EXERCISE
Please count how many lines of the data include the word "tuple". Give only that number in reply.
-------- GIVEN INFORMATION --------
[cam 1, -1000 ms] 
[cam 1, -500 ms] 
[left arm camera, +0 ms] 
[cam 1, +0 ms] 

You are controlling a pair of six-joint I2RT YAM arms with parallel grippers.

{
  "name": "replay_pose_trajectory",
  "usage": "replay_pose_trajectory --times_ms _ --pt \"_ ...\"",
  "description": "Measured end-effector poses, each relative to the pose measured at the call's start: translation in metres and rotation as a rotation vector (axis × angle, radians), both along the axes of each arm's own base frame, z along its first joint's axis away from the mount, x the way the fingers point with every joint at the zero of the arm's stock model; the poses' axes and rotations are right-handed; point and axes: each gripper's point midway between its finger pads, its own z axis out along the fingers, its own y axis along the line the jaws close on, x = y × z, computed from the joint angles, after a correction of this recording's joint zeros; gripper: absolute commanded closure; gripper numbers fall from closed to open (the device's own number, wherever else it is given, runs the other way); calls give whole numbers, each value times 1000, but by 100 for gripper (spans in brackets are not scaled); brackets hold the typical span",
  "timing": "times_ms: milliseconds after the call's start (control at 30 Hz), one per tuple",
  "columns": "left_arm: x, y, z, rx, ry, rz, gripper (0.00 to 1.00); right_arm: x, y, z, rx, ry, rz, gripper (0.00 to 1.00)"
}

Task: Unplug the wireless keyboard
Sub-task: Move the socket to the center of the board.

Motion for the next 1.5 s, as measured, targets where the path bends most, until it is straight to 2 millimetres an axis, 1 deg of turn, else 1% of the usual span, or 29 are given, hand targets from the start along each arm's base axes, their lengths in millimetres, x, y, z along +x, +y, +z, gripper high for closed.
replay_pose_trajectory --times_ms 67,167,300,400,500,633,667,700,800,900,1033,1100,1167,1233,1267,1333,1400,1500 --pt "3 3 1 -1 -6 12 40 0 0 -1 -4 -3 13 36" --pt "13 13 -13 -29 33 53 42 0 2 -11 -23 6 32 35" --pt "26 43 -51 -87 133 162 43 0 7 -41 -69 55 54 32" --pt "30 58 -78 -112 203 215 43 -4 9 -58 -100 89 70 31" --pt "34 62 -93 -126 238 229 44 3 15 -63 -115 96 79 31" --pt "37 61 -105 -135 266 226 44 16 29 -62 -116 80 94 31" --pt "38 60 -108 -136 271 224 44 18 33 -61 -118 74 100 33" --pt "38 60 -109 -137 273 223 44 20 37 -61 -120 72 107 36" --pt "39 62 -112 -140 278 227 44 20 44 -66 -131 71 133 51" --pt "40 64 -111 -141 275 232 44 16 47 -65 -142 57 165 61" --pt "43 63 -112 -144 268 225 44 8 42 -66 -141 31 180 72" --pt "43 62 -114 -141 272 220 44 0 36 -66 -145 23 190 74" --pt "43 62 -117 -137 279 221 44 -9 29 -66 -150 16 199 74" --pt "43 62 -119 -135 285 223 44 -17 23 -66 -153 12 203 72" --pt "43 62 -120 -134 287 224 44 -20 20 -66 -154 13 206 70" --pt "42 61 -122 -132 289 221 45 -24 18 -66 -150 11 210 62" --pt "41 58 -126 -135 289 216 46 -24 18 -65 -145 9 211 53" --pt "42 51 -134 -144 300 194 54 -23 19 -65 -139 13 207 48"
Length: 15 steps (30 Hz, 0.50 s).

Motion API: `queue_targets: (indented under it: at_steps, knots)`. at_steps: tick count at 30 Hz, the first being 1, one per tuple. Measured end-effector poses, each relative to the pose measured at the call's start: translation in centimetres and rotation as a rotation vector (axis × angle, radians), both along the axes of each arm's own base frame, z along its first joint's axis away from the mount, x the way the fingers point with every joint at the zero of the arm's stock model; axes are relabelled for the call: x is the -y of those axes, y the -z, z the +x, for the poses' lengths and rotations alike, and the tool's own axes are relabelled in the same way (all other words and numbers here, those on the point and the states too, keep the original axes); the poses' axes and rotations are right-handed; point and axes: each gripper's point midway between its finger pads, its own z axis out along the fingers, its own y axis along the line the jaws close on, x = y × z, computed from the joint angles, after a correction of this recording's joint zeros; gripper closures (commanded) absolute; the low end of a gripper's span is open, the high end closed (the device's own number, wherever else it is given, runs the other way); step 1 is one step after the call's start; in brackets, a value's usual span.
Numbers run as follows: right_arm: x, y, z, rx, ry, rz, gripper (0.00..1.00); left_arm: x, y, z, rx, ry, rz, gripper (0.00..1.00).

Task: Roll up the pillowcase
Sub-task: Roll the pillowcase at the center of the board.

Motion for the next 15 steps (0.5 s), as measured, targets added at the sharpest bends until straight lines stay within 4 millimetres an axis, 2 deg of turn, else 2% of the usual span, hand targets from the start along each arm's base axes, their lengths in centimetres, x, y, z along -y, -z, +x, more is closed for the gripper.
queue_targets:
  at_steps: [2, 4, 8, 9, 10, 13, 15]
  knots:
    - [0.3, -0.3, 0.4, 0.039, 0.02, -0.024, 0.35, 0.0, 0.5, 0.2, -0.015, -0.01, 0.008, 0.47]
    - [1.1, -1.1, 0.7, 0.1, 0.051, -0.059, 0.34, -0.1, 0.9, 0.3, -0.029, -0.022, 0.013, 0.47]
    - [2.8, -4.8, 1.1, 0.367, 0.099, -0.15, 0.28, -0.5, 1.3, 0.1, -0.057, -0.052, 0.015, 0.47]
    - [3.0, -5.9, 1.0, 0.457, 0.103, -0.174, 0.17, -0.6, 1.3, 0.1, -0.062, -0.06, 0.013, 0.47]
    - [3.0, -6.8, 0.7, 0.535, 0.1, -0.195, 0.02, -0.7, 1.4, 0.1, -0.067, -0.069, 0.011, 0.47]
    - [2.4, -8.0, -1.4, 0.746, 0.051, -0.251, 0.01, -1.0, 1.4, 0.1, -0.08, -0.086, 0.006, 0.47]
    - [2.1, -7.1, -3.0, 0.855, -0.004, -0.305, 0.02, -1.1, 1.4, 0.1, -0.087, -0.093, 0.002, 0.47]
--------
TASK RESPONSE
2